### Task prompt
Scan the records below for the line with "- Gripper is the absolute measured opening" and the line with "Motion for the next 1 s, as". Repeat those two lines and every line between them exactly, and nothing else.

[Dataset excerpts]

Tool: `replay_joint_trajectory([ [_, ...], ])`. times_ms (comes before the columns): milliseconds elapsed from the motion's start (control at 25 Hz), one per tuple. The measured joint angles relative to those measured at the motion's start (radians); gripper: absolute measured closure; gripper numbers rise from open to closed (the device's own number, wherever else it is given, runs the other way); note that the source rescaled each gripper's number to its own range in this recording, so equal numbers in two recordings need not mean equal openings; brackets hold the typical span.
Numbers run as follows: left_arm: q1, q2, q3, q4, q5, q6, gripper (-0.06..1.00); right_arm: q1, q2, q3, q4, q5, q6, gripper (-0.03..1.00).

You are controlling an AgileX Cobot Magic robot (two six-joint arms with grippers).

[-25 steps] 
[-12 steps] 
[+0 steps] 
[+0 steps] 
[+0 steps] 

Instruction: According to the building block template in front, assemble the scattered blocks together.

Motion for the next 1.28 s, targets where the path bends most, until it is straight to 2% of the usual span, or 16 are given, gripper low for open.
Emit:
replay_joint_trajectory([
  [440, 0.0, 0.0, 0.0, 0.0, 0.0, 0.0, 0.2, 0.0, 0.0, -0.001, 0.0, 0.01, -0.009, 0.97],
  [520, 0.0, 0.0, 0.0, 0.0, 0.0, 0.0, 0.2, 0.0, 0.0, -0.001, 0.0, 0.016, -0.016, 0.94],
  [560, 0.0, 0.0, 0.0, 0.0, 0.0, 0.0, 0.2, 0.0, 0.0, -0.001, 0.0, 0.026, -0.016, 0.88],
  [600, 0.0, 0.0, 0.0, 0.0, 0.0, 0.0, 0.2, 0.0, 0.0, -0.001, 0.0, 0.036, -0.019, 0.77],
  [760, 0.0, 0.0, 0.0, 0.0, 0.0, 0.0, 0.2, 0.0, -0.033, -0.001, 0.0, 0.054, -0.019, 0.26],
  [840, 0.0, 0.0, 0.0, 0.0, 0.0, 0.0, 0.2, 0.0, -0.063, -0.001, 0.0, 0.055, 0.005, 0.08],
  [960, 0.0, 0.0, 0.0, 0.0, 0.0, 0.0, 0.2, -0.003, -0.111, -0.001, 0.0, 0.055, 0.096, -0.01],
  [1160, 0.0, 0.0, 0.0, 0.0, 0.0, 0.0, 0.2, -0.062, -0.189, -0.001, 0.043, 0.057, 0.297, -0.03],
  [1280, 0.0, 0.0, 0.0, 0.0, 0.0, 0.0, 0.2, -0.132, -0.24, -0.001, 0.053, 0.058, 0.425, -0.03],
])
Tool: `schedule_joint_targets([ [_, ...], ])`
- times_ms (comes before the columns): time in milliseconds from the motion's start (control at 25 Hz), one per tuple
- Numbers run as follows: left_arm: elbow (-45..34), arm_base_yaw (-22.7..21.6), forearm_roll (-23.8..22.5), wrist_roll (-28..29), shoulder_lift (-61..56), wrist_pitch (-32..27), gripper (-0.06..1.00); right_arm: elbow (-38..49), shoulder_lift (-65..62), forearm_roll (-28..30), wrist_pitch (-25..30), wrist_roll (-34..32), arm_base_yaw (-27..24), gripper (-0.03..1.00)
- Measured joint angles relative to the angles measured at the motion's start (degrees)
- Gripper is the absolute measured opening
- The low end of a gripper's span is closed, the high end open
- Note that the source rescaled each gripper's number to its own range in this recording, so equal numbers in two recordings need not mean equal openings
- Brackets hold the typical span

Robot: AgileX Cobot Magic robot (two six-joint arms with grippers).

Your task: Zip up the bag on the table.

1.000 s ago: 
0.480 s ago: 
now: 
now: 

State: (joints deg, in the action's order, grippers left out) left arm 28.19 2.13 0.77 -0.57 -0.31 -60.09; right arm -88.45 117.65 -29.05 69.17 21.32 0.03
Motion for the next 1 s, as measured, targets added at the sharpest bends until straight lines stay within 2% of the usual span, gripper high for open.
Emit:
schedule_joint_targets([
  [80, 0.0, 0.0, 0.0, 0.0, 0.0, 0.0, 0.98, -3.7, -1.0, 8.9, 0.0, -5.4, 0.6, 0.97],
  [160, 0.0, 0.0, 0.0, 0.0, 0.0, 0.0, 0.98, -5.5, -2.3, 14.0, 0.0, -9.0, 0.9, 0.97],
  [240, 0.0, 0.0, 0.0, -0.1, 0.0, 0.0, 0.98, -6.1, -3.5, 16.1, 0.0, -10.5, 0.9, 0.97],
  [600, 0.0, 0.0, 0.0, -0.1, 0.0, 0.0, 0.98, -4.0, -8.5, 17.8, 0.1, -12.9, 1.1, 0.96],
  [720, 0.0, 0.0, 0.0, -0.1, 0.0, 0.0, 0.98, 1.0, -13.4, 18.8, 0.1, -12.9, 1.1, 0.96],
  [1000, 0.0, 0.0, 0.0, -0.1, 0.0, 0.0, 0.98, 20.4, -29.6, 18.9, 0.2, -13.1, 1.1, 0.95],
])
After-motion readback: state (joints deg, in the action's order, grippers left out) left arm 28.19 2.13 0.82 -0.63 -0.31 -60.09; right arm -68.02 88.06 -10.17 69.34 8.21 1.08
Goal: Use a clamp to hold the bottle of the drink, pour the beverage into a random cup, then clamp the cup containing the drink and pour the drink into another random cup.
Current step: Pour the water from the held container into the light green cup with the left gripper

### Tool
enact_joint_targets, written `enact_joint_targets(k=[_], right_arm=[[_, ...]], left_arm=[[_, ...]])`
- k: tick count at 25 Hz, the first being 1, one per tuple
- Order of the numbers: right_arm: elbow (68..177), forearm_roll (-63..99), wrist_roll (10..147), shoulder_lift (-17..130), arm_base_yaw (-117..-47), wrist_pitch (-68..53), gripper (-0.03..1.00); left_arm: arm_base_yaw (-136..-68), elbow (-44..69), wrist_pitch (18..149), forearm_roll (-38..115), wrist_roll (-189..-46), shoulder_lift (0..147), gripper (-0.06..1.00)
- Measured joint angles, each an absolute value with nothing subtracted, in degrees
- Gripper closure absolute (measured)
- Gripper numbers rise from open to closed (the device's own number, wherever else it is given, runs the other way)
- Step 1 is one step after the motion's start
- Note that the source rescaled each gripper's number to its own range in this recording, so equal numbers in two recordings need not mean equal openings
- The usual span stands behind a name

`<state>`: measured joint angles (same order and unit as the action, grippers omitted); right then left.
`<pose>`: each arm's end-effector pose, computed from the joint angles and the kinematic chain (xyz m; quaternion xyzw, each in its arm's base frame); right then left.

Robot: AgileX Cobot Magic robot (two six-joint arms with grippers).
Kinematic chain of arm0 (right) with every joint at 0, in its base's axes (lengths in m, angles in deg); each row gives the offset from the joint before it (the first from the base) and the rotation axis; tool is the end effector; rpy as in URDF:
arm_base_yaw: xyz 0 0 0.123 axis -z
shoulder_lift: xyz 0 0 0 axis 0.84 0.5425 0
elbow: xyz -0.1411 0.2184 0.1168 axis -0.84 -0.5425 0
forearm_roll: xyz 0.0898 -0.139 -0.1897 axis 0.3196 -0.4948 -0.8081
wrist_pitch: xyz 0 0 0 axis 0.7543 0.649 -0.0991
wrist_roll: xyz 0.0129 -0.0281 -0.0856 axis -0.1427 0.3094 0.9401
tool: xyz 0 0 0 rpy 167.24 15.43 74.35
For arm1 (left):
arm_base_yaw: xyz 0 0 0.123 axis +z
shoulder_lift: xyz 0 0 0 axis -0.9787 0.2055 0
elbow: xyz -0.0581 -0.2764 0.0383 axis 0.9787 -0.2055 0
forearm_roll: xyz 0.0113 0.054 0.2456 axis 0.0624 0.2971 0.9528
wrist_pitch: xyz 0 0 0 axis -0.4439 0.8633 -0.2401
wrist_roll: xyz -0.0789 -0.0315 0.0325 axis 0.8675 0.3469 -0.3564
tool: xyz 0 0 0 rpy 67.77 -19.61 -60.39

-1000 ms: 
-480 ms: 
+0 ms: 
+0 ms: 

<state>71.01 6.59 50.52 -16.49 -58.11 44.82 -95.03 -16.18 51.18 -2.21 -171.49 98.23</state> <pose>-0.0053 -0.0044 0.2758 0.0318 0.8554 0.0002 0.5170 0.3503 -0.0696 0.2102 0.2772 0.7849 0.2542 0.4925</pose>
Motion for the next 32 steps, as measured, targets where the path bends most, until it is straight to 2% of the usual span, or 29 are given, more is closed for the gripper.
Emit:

### Written solution
- Gripper is the absolute measured opening
- The low end of a gripper's span is closed, the high end open
- Note that the source rescaled each gripper's number to its own range in this recording, so equal numbers in two recordings need not mean equal openings
- Brackets hold the typical span

Robot: AgileX Cobot Magic robot (two six-joint arms with grippers).

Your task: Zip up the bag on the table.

1.000 s ago: 
0.480 s ago: 
now: 
now: 

State: (joints deg, in the action's order, grippers left out) left arm 28.19 2.13 0.77 -0.57 -0.31 -60.09; right arm -88.45 117.65 -29.05 69.17 21.32 0.03
Motion for the next 1 s, as measured, targets added at the sharpest bends until straight lines stay within 2% of the usual span, gripper high for open.

With that, the exercise is finished.